WHAT TO WORK ON => Starting at the line containing "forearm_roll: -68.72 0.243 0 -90" and ending at the line containing "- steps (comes", print every line of the material below exactly, both ends included, and stop there.
-- PROVIDED ENTRIES follows --
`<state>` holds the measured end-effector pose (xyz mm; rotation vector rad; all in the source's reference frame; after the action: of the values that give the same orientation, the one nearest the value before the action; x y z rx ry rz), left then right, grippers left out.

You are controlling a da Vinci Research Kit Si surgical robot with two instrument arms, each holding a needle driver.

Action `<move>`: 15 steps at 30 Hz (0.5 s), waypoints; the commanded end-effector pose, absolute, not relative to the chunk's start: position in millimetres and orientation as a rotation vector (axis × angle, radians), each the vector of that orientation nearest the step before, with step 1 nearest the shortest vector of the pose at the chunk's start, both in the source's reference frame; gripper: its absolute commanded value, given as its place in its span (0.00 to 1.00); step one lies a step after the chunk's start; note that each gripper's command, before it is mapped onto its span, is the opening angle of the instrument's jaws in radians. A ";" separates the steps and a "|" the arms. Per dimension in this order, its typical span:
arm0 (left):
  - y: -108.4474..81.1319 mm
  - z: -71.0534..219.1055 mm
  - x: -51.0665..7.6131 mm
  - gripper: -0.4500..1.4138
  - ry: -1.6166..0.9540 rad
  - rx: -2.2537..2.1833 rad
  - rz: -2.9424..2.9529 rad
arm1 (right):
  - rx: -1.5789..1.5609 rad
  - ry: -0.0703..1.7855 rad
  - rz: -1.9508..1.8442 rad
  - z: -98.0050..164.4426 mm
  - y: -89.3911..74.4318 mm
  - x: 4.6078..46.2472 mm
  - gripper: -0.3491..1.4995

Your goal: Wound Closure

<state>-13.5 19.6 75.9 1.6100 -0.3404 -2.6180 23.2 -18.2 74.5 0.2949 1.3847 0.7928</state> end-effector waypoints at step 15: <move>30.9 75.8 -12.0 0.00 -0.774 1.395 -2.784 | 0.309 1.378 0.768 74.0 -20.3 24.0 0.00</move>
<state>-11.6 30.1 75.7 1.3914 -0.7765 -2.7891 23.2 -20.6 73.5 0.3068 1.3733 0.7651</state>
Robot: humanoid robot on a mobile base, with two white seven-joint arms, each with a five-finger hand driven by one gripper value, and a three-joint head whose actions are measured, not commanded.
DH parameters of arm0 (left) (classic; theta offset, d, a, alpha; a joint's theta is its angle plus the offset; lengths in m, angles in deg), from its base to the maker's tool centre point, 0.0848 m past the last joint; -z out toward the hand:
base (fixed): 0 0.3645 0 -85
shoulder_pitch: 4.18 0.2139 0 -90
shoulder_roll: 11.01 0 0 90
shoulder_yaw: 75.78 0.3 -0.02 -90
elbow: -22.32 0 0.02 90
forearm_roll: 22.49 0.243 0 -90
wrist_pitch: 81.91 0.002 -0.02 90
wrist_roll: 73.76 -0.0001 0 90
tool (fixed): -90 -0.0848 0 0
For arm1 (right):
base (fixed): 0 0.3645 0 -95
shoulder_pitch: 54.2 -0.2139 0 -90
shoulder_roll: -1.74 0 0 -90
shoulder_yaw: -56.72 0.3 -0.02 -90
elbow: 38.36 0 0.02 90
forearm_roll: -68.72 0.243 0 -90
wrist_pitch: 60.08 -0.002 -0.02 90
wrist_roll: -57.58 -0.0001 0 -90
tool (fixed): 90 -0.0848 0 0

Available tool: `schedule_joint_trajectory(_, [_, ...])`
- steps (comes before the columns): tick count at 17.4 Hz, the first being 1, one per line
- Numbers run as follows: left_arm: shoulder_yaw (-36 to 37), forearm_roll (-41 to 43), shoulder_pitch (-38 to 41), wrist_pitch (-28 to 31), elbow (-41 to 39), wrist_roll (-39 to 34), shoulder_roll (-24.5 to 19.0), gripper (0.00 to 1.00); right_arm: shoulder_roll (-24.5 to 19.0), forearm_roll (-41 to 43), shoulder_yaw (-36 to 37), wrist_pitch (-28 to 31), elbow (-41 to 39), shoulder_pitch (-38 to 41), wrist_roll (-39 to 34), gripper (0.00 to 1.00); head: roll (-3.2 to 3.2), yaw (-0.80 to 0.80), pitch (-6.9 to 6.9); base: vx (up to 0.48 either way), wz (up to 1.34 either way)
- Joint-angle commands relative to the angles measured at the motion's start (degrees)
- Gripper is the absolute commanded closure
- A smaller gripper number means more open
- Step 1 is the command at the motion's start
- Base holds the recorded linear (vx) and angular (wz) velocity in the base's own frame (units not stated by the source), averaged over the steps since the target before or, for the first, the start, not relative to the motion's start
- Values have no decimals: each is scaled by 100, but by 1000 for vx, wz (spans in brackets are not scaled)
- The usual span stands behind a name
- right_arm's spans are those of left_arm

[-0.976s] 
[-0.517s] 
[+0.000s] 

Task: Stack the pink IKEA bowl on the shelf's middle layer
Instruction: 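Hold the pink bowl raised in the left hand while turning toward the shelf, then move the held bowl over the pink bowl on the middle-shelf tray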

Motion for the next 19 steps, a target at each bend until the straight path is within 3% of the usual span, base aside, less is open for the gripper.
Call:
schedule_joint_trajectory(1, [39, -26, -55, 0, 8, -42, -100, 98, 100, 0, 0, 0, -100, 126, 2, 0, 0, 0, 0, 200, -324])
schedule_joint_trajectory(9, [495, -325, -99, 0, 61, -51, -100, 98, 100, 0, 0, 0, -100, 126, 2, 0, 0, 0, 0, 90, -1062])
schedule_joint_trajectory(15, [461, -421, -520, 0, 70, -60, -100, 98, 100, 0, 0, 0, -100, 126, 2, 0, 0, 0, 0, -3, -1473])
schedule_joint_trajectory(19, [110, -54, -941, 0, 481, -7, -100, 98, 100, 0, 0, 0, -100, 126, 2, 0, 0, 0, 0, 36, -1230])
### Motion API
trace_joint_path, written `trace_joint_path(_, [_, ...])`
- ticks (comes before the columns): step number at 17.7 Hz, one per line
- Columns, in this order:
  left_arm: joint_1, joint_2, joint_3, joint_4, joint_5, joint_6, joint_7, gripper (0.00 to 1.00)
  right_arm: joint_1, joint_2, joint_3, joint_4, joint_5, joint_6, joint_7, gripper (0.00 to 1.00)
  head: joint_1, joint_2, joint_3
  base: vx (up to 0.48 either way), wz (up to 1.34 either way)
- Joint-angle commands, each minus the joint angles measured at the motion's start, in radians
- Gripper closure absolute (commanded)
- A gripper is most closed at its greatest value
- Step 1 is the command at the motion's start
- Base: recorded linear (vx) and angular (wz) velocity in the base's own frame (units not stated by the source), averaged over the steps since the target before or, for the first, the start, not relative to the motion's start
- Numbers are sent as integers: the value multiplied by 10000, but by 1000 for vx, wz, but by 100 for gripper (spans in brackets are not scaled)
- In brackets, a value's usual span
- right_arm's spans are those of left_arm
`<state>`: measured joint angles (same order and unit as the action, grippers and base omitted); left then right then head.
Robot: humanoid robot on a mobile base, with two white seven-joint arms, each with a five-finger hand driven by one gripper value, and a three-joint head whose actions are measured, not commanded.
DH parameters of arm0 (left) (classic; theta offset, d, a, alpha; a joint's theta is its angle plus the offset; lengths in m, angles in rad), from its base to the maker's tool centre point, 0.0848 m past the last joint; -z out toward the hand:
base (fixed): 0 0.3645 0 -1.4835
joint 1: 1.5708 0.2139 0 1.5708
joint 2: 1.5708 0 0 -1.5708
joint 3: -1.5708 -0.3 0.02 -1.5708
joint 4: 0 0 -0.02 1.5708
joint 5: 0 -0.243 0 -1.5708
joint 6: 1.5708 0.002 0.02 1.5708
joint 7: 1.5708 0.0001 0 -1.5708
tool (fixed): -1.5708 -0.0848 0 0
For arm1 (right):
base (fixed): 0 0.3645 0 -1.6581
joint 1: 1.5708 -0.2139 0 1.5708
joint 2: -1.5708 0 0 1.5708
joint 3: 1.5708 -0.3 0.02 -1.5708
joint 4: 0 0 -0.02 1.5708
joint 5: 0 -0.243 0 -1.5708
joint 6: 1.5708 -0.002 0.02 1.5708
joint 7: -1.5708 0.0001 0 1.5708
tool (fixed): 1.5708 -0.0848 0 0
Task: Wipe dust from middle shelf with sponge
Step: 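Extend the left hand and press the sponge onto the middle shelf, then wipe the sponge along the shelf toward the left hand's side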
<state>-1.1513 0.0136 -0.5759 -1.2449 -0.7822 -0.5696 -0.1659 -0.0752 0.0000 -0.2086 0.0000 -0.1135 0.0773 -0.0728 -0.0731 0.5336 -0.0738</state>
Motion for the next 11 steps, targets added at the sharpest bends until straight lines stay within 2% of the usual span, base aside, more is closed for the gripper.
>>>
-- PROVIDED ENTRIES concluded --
RESULT OF THIS TASK =>
forearm_roll: -68.72 0.243 0 -90
wrist_pitch: 60.08 -0.002 -0.02 90
wrist_roll: -57.58 -0.0001 0 -90
tool (fixed): 90 -0.0848 0 0

Available tool: `schedule_joint_trajectory(_, [_, ...])`
- steps (comes before the columns): tick count at 17.4 Hz, the first being 1, one per line

This exercise requires no additional output.